*Problem description*. The copy has to match the data exactly and leave out every picture.

*Supplied material*.
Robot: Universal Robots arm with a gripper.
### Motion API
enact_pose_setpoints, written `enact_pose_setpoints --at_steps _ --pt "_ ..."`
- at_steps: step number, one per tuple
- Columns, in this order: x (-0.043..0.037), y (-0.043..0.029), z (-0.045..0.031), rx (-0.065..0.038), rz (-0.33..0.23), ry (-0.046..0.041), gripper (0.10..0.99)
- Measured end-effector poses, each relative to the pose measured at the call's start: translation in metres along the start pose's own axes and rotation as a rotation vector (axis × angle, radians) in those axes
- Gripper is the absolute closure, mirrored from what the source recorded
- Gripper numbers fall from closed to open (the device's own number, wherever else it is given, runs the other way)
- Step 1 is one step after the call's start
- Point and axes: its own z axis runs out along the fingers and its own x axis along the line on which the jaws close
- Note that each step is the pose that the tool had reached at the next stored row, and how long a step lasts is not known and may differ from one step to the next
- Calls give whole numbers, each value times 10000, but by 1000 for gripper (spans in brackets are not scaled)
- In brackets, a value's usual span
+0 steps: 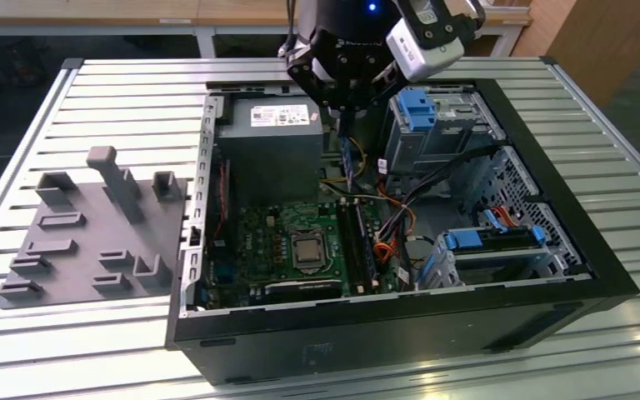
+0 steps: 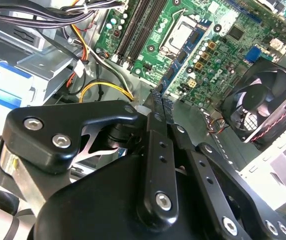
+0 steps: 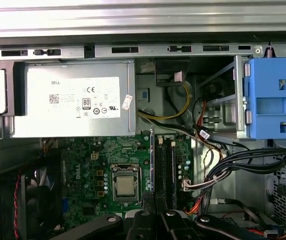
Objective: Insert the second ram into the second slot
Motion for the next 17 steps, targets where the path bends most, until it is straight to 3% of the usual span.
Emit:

*Problem solution*.
Robot: Universal Robots arm with a gripper.
### Motion API
enact_pose_setpoints, written `enact_pose_setpoints --at_steps _ --pt "_ ..."`
- at_steps: step number, one per tuple
- Columns, in this order: x (-0.043..0.037), y (-0.043..0.029), z (-0.045..0.031), rx (-0.065..0.038), rz (-0.33..0.23), ry (-0.046..0.041), gripper (0.10..0.99)
- Measured end-effector poses, each relative to the pose measured at the call's start: translation in metres along the start pose's own axes and rotation as a rotation vector (axis × angle, radians) in those axes
- Gripper is the absolute closure, mirrored from what the source recorded
- Gripper numbers fall from closed to open (the device's own number, wherever else it is given, runs the other way)
- Step 1 is one step after the call's start
- Point and axes: its own z axis runs out along the fingers and its own x axis along the line on which the jaws close
- Note that each step is the pose that the tool had reached at the next stored row, and how long a step lasts is not known and may differ from one step to the next
- Calls give whole numbers, each value times 10000, but by 1000 for gripper (spans in brackets are not scaled)
- In brackets, a value's usual span
+0 steps: 
+0 steps: 
+0 steps: 
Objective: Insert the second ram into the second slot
Motion for the next 17 steps, targets where the path bends most, until it is straight to 3% of the usual span.
Emit:

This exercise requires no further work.